Clinical significance of preserving the intercostobrachial nerve in modified radical mastectomy for breast cancer
10.3969/j.issn.1005-6483.2016.09.007
- VernacularTitle:保留肋间臂神经在乳腺癌改良根治术中的临床意义
- Author:
Gang DONG
;
Wei CHAO
;
Liming ZHANG
- Publication Type:Journal Article
- Keywords:
breast cancer;
modified radical mastectomy;
intercostal nerve
- From:
Journal of Clinical Surgery
2016;24(9):669-671
- CountryChina
- Language:Chinese
-
Abstract:
Objective To analyze and discuss the effects of preserving the intercostobrachial nerve(ICBN)in modified radical mastectomy for breast cancer. Methods A total of 80 patients with breast cancer were randomly divided into the observation group and control group(n = 40 in each). The ICBN in the observation group were reserved and it was removed in the control group. Operation time,the number of lymph nodes,blood loss and complication rates were compared between groups. Two groups of patients were followed up for abnormal sensory function and relapse and metastasis. Results There were no differences in the operation time,the number of dissected lymph nodes and blood loss(P > 0. 05). There was no difference in complication rate(12. 50% vs 15. 00% )between the observation group and control group(P > 0. 05).

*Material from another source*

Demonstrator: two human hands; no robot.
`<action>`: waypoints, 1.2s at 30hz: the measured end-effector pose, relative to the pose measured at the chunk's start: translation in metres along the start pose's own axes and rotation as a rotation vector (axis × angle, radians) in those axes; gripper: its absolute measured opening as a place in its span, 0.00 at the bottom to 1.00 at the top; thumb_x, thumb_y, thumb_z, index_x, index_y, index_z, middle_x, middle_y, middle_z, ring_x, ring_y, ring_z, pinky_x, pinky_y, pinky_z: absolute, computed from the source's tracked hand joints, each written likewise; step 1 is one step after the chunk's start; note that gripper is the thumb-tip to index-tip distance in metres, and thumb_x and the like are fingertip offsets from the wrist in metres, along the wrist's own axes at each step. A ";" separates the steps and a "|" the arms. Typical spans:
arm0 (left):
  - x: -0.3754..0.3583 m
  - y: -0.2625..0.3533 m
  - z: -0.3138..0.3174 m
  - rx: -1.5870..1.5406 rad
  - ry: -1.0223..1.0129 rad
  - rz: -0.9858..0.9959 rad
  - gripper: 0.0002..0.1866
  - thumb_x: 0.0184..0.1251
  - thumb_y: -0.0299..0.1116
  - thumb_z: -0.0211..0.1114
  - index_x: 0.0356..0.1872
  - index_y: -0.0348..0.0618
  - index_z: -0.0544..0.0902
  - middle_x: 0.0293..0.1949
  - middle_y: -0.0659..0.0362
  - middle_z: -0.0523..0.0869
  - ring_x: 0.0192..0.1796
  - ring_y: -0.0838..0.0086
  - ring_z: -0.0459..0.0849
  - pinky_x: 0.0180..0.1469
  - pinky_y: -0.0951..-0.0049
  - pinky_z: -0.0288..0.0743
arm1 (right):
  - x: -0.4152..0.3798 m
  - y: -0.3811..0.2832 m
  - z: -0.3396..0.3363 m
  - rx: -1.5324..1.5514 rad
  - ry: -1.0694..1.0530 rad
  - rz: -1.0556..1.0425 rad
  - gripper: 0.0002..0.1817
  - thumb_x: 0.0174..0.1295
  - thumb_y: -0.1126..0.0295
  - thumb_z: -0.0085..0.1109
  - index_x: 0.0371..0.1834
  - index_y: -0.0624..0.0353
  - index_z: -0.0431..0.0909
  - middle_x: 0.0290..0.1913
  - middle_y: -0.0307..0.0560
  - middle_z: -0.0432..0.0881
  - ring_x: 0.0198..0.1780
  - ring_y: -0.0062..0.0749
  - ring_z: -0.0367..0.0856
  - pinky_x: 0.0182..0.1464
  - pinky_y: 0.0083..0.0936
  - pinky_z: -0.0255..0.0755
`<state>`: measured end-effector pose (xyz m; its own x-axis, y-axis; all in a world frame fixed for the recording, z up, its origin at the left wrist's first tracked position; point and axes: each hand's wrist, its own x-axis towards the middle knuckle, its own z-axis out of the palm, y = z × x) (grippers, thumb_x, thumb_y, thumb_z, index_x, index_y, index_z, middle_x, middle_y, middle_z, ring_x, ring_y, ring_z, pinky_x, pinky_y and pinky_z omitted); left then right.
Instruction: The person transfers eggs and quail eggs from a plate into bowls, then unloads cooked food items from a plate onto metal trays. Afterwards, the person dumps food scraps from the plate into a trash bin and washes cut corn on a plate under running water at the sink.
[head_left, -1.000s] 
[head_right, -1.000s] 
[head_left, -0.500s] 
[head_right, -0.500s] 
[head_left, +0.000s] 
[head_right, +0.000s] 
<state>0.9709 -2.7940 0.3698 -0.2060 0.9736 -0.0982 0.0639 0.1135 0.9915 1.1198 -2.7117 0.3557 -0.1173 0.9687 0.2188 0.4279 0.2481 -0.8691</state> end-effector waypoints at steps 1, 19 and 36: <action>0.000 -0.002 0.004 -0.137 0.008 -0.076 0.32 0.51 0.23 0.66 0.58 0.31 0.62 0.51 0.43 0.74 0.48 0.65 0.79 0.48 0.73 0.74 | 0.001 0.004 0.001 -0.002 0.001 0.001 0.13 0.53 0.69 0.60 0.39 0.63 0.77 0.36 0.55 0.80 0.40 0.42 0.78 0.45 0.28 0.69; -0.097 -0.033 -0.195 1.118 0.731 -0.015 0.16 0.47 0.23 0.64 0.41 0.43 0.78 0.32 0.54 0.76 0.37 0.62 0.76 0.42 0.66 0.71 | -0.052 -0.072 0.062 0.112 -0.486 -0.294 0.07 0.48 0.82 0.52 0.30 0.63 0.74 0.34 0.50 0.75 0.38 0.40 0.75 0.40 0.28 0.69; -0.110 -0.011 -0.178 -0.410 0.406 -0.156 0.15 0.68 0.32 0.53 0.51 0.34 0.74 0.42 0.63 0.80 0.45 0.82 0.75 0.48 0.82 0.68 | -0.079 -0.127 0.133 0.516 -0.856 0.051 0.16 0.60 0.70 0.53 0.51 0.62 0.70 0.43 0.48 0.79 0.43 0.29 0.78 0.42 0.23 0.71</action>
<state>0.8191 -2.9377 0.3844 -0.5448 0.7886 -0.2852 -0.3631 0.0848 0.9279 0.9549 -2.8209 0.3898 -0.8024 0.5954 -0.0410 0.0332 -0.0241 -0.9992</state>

There were significant differences in the incidence of abnormal sensory function at the first week(10. 00% vs 52. 50% ),the first month(5. 00% vs 47. 50% ),the third month(2. 50%vs 45. 50% ),the sixth month(2. 50% vs 37. 50% ),and the twelfth month(0. 00% vs 27. 50% )after op-eration between the observation group and control group(P < 0. 05). During the one-year follow-up peri-od,there was no relapse or metastasis. Conclusion Preserving ICBN in modified radical mastectomy can effectively reduce the incidence of abnormal sensory function of the upper limb.